EXERCISE INSTRUCTIONS: Using the records provided below, locate and copy each line that contains the word "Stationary".

INPUT DATA:

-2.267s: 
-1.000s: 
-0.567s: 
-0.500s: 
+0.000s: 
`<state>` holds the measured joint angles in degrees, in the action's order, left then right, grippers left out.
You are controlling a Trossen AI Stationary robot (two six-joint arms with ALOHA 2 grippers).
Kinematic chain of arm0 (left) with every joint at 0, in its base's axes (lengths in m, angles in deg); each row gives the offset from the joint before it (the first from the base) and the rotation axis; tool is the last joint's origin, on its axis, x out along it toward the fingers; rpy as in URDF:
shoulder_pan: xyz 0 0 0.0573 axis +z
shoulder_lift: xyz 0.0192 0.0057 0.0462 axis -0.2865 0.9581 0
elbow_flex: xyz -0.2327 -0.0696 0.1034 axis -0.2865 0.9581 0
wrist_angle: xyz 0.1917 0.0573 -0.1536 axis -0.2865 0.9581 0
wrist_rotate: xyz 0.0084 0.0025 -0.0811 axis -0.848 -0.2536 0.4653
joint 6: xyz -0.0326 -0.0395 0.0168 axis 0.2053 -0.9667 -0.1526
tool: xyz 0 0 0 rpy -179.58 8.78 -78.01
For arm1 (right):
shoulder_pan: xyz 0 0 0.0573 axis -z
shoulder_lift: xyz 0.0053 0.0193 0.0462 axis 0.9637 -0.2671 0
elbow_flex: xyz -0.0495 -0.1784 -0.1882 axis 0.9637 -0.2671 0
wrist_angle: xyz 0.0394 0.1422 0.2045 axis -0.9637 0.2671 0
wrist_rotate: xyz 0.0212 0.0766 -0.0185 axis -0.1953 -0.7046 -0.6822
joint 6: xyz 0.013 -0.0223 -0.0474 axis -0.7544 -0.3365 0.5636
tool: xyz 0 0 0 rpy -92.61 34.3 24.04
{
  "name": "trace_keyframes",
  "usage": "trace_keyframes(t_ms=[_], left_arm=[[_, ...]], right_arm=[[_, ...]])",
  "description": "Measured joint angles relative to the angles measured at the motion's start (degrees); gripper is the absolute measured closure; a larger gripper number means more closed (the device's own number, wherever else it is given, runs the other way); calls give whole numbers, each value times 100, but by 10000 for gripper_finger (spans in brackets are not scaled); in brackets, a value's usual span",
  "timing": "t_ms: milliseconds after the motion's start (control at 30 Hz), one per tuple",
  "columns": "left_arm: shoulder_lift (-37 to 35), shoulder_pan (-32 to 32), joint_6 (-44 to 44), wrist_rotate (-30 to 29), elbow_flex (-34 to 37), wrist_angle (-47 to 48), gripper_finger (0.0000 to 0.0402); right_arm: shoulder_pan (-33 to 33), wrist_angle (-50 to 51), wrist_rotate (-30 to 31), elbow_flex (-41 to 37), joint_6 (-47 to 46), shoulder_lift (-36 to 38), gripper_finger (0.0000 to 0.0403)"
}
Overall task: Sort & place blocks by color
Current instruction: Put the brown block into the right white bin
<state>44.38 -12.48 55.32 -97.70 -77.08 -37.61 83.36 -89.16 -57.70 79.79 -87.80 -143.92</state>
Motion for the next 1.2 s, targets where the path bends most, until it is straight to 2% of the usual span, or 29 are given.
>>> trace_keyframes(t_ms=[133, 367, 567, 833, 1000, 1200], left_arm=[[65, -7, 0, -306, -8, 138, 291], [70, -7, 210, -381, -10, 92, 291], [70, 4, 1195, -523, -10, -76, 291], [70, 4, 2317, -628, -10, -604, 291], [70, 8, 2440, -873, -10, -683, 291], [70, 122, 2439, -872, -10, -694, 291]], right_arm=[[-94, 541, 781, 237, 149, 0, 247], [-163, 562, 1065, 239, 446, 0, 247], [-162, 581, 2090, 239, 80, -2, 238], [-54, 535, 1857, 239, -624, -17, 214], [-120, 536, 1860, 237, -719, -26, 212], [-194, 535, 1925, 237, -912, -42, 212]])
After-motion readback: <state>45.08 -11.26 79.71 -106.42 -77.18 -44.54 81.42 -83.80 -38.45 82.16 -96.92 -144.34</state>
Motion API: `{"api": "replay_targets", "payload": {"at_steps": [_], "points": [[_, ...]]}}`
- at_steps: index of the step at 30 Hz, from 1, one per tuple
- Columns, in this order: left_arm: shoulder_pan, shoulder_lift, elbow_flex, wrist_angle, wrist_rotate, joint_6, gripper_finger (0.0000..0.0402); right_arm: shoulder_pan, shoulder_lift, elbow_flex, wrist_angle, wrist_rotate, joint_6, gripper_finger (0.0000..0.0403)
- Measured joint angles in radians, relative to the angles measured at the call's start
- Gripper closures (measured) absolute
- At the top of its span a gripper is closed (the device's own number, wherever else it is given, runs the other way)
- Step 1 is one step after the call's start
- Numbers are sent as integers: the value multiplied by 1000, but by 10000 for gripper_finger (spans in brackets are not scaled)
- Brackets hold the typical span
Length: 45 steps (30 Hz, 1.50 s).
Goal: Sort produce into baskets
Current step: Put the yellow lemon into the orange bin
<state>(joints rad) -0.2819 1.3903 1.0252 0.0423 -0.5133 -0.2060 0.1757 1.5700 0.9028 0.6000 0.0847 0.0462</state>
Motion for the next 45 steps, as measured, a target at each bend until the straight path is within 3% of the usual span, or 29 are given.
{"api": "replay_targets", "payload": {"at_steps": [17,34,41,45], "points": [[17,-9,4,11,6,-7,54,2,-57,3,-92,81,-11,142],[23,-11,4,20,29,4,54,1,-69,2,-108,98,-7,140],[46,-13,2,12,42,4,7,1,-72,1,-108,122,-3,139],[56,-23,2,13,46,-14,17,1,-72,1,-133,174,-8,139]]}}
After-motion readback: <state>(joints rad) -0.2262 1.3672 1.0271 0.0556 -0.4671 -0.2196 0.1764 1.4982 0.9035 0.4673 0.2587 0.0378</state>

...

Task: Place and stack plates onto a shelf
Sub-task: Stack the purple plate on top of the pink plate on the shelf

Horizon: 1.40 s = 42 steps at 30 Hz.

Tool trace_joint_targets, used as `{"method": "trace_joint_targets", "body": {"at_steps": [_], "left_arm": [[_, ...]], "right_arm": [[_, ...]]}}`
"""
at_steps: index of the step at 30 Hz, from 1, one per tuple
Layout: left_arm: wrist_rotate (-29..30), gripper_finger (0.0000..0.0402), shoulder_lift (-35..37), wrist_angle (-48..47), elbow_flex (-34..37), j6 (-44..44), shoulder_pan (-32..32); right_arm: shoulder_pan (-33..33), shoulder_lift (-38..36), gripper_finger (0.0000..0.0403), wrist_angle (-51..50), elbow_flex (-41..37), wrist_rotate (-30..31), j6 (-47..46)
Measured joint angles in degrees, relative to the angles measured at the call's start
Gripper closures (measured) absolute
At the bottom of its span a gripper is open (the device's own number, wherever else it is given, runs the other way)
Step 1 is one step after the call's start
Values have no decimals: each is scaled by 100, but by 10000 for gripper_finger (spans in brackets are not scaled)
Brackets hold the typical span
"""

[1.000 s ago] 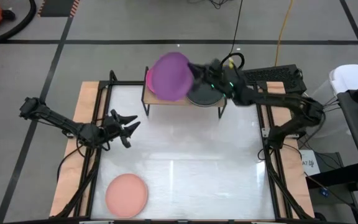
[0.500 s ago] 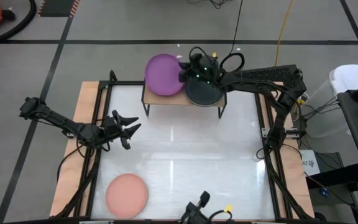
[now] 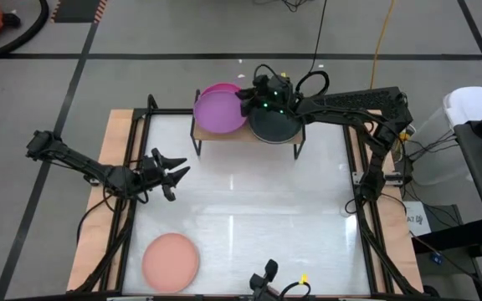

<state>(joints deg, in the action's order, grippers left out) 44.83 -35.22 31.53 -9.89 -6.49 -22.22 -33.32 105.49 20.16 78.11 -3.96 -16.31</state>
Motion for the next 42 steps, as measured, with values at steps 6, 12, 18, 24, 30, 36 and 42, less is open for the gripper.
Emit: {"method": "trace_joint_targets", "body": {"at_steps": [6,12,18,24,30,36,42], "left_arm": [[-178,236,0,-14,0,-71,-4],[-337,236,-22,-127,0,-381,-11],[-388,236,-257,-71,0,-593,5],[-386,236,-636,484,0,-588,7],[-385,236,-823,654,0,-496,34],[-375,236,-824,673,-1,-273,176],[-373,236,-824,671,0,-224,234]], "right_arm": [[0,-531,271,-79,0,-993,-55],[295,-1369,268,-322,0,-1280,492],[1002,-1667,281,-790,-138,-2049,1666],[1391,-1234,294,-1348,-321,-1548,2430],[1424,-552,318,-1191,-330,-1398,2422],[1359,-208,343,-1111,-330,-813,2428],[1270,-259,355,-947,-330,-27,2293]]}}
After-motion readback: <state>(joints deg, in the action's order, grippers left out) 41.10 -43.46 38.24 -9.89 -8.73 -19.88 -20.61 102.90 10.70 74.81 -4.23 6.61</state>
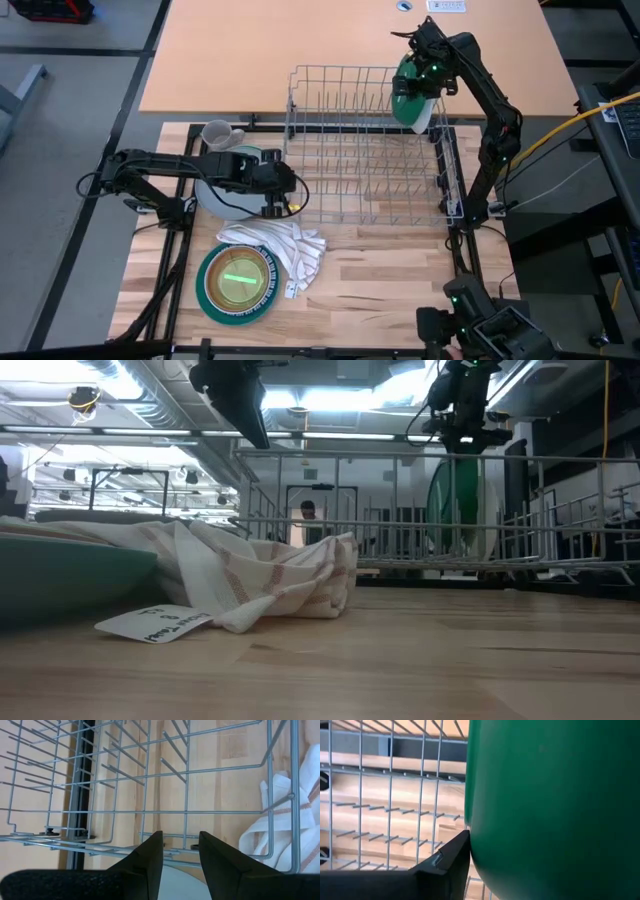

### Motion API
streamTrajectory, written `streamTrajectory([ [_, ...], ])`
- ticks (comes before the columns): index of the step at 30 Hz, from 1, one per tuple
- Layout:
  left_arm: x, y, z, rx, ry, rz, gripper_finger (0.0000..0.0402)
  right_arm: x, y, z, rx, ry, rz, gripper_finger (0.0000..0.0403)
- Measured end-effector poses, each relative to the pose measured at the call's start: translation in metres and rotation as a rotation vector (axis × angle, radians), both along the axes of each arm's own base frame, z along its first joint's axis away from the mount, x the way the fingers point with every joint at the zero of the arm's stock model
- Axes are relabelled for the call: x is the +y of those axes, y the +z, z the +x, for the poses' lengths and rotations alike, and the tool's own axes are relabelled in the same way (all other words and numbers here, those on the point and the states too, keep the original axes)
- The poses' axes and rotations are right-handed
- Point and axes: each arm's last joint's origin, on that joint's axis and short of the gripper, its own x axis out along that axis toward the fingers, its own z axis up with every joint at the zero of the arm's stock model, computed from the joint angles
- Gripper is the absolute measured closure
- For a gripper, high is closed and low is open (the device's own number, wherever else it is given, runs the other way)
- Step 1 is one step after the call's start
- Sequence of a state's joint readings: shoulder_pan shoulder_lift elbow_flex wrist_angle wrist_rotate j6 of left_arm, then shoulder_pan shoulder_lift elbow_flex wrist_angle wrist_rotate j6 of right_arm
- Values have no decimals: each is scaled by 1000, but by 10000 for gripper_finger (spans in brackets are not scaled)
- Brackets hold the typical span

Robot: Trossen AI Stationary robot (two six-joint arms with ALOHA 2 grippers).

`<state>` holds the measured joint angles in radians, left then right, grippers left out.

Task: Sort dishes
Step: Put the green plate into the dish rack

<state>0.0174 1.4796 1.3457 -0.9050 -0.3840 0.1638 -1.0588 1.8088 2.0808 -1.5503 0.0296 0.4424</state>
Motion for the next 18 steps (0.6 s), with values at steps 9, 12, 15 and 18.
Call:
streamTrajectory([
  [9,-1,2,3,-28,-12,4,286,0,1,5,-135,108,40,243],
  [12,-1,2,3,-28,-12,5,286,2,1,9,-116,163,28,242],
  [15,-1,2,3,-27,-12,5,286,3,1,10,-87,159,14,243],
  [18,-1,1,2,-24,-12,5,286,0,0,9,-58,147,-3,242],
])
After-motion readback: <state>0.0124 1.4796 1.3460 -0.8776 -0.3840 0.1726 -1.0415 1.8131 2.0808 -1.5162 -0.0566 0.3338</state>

SOLUTION FOR THIS EXERCISE:
You are controlling a Trossen AI Stationary robot (two six-joint arms with ALOHA 2 grippers).
Robot: Trossen AI Stationary robot (two six-joint arms with ALOHA 2 grippers).

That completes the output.